Siz de favori yaz filmlerinizi bana TikTok, Instagram adresimden veya Youtube kanalımdan ulaştırın; bu liste git gide daha da uzasın!

Almost Famous

Listeyi mantıklı bir sıralama gözetmeden yaptığımı söyledim ama 1 numarayı tabii ki kendi öz zevkime tahsis ettim! “Almost Famous / Neredeyse Ünlü” bana göre gelmiş geçmiş en sıcak, en güzel, en yumuşacık yaz filmlerinden biri. Burada da yıllar önce uzun uzun anlatmıştım, daha fazla görsel ve bilgi isteyenler bakabilirler.

Kısaca yaz stajında bir dergiye röportaj yapmak için hayranı olduğu grupla turneye çıkan bir gencin maceralarını anlatıyor. Bir büyüme ve aşk hikayesi.

Muhteşem kostümler, Kate Hudson’ın Oscar adaylığı ve sıcak bir yaz esintisi de bonusu… Özellikle rock chick Multi’ler kaçırmamalı!

Şarap adabını öğreneceğiniz bu film yazın esen o tatlı rüzgâr gibi gelecek. Tam bir şarap tutkunu olan Miles bunun peşine düşüp taaaaa California bağlarına doğru yola çıkar.

Yaz deyince aklımıza ilk gelen bir yol bir de bundan alacağınız o meşhur keyiftir herhalde. Bu saydığımız ikiliyi iliklerinize kadar hissedeceğiniz bu filmi listenize mutlaka eklemelisiniz. Kendi alanında oldukça kült olduğunu da ekleyeyim.

Call Me By Your Name

Yaz aşkı bir film olsaydı direkt bu olabilirdi. Sinematografisine laf edeni kovalayacağım bu muhteşem filmin temposu herkese göre değil. Film aynı zamanda bana göre Armie Hammer’ın ne denli yeteneksiz olduğunu gösterirken; diğer tarafta ise bize Timothee Chalamet gibi bir yeteneği kazandırdı.

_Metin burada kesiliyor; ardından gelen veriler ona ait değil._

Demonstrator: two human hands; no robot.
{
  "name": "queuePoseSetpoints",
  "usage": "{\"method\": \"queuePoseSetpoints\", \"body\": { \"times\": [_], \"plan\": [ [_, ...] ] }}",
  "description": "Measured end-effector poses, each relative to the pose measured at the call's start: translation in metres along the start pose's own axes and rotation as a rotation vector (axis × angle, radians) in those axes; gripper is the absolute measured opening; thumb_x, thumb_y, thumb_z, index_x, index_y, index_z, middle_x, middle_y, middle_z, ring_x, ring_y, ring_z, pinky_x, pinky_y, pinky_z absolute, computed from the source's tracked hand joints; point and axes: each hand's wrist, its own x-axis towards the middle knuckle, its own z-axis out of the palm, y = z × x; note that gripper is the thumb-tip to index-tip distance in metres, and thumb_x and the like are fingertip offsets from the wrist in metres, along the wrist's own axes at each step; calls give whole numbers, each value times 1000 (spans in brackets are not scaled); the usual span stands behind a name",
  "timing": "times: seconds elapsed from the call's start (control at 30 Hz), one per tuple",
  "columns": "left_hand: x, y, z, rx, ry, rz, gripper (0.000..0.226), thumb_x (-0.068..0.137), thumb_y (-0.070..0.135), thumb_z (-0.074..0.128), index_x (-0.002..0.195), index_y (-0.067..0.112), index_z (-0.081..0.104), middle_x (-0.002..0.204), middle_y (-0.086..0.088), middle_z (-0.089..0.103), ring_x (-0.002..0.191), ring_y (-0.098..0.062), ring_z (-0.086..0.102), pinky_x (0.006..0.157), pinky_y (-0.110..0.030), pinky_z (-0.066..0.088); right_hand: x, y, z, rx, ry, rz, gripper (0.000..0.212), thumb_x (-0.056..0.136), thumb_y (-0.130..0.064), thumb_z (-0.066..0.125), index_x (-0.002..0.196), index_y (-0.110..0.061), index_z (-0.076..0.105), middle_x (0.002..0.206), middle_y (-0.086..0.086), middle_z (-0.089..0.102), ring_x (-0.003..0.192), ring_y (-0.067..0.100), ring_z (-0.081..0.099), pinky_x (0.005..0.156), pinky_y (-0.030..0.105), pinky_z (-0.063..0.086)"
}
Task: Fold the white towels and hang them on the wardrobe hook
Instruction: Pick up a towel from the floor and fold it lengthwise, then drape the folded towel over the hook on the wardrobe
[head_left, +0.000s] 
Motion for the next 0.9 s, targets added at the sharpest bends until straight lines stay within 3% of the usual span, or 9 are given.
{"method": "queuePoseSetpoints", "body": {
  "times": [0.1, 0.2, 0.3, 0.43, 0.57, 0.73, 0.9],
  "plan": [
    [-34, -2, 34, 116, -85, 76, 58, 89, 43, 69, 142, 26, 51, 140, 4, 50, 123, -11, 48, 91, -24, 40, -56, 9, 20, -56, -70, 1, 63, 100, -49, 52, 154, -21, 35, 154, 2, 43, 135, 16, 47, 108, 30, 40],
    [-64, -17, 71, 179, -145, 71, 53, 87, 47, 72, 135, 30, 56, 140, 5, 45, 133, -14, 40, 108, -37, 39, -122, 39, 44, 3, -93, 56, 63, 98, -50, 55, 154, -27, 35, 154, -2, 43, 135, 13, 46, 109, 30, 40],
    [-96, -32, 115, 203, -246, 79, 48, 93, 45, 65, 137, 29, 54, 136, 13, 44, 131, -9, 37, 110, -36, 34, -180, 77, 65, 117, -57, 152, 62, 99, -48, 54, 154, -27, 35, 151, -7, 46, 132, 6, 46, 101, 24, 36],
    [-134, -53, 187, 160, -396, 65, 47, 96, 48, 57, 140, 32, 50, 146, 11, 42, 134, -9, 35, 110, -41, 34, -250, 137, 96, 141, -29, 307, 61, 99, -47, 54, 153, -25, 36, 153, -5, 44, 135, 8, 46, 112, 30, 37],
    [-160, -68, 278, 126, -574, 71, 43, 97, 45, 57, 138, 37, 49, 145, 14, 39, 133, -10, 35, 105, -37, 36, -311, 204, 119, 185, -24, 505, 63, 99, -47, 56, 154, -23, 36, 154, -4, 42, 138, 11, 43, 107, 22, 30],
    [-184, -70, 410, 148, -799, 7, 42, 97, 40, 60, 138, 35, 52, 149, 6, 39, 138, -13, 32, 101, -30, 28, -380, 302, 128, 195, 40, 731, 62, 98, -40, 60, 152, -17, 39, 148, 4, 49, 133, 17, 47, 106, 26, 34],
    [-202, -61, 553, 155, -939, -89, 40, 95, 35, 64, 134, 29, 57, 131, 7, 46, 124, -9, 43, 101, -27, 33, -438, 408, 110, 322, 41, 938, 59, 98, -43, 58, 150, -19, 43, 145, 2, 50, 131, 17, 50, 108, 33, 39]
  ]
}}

Ayrıca şeftali benim favori meyvemdi. Malum sahne bunu bozmaya yaklaşsa da hala öyle ama, izleyenler anlayacaktır…

Point Break

Yeniden çevrildi ama bu 90’ların hit filminin kimyasına erişmesi imkansızdı; ki erişemedi de zaten…

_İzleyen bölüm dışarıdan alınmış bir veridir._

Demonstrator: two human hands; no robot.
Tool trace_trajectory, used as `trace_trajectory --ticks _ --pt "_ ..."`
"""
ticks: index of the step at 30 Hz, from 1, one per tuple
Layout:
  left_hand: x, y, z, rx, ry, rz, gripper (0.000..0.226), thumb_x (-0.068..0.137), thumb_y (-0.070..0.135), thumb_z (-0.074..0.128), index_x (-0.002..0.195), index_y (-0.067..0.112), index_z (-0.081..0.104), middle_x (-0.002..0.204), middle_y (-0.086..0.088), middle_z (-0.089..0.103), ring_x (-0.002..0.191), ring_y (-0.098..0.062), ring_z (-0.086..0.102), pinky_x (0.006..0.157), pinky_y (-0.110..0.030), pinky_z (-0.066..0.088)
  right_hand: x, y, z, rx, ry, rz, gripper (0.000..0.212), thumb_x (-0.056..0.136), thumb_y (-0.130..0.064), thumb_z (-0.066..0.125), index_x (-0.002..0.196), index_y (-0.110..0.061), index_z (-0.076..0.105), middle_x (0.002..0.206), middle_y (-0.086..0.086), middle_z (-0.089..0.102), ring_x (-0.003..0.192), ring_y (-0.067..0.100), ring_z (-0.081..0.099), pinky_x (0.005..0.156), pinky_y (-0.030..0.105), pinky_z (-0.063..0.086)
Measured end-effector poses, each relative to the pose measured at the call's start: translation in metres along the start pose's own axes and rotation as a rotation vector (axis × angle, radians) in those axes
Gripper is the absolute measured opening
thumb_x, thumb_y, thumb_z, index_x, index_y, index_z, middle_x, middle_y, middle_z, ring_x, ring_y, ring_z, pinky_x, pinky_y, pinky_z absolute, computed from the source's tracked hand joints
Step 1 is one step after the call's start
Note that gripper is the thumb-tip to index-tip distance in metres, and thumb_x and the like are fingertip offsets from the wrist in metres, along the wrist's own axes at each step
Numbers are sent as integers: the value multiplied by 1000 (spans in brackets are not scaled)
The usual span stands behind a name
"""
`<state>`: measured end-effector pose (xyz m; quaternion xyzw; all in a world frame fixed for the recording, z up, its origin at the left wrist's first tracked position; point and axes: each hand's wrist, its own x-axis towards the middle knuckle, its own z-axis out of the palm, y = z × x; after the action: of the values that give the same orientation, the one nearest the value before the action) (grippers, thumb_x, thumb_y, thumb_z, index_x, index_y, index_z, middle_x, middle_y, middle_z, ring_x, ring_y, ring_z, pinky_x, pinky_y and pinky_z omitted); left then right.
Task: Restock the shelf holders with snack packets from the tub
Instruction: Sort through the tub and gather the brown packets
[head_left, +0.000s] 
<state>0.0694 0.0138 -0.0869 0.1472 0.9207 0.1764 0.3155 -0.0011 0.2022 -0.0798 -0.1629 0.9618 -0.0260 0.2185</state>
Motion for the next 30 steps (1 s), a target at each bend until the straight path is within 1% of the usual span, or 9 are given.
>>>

Keanu Reeves ve Patrick Swayze’ın bizlere göz banyosu yaptırdığı bu aksiyon/macera filmi tabii ki sörf faktörüyle de kalbimi çalıyor. Keanu’nun sörf yapan bir grup suçlunun arasına sızdığı film, tam bir “90’lar klasiği”. Baddie’lere özellikle öneririm.

Chasing Mavericks

Yine sörf ve yine ben! Bu filmi 2014’te izlemiş ve buraya uzun uzun yazmıştım.

Sörf efsanesi Jay Moriarty‘nin hikayesinin anlatıldığı film oldukça duygusal. Gözlerimiz Gerard Butler ile bayram ederken, bir yandan da duygudan nemlensin isteyenler kesinlikle filme bir şans vermeli. En favori sörf filmlerimden biridir, sörfe ilginiz olmasa bile mutlaka bir şans verin sevgili yaz insanları.

The Talented Mr. Ripley

Patricia Highsmith’in 1955’te yazmış olduğu aynı adlı romandan uyarlanan film; yaz stili konusunda da en sevdiğim ilham kaynaklarımdan biri.

Gwyneth Paltrow, Matt Damon ve Jude Law gibi güzellikler de cabası.

Ayrıca giriş bölümündeki “Tüm dünyayı silebilecek olsam, silmeye kendimden başlarım” lafı, Ripley’nin ne denli zavallı olduğunun kanıtıdır.

The Endless Summer

The Endless Summer

60’larda çekilen bu sörf belgeseli hala bir klasik!

Dünya etrafında yaz mevsimini ve dalgaları kovalayan Mike Hyonson ve Robert August’un maceralarını izlediğimiz bu okyanus seyahatinin afişi aynı zamanda odamda bir duvar halısı olarak asılı.

Dazed and Confused

70’lerde geçen bu film; kült statüsündeki yapımlardan biri. Liseden mezun olan hippi gençliğin mezuniyet günü gecesinin anlatıldığı film; o dönemde gerçekten “küçücük olan” Milla Jovovich, Ben Affleck, Matthew McConaughey, Parker Posey gibi isimleri de kadrosunda bulunduruyor.

Soundtrack albümünde Kiss, ZZ Top, Lynyrd Skynyrd, Deep Purple, Alice Cooper, Black Sabbath bulundurması ise ayrı bir harikalık!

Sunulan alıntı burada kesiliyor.